Le Mariage inégal
Francisco Goya·1787
Historical Context
Le Mariage inégal (The Unequal Marriage) is a tapestry cartoon from 1787, now in the Louvre, depicting a mismatched couple — typically an old man wedding a young woman — a theme with deep roots in European satirical tradition from Hogarth to Daumier. Goya's treatment transforms a stock comic subject into social commentary on arranged marriages and the commodification of women in eighteenth-century Spanish society. The cartoon was designed for the Royal Tapestry Factory of Santa Bárbara and belongs to the later series where Goya increasingly embedded critical observations within the decorative program.

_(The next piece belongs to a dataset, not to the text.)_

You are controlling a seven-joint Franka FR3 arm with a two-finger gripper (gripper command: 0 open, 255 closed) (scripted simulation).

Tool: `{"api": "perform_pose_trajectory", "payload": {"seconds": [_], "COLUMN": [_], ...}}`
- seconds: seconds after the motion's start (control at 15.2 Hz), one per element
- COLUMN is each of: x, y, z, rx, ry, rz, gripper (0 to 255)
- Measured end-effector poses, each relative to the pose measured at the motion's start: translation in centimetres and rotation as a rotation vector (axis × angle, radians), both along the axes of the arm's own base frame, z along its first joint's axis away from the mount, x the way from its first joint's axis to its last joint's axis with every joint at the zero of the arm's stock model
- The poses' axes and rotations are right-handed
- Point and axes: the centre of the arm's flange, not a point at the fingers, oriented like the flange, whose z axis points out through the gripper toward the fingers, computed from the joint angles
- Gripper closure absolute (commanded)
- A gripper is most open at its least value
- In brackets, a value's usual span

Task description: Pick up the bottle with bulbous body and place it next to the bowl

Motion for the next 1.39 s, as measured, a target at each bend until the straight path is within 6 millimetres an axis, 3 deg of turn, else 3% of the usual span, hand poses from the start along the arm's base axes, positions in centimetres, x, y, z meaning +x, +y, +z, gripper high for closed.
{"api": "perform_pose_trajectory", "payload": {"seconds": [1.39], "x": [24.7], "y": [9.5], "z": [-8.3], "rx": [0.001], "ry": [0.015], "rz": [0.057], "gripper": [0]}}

Its presence in the Louvre resulted from the Napoleonic-era dispersal of Spanish artworks across French collections.
Technical Analysis
Goya renders the mismatched couple with characteristic psychological observation, using the contrast between youth and age to create a scene of social commentary within a decorative format.
Look Closer
- ◆Notice the social satire embedded in the subject: the unequal marriage — old man, young woman — was a stock subject of European moral painting, and Goya deploys it with characteristic directness.
- ◆Look at the contrast of youth and age: the physical difference between the couple creates the visual argument without requiring any additional commentary.
- ◆Observe how the decorative tapestry format contains social criticism: like other late cartoons, this one embeds observation of social dysfunction within an apparently cheerful genre scene.
- ◆Find this cartoon's journey to the Louvre: arriving through the Napoleonic dispersal of Spanish art, it exemplifies how Goya's work reached European collections before Spain had established institutions to preserve it.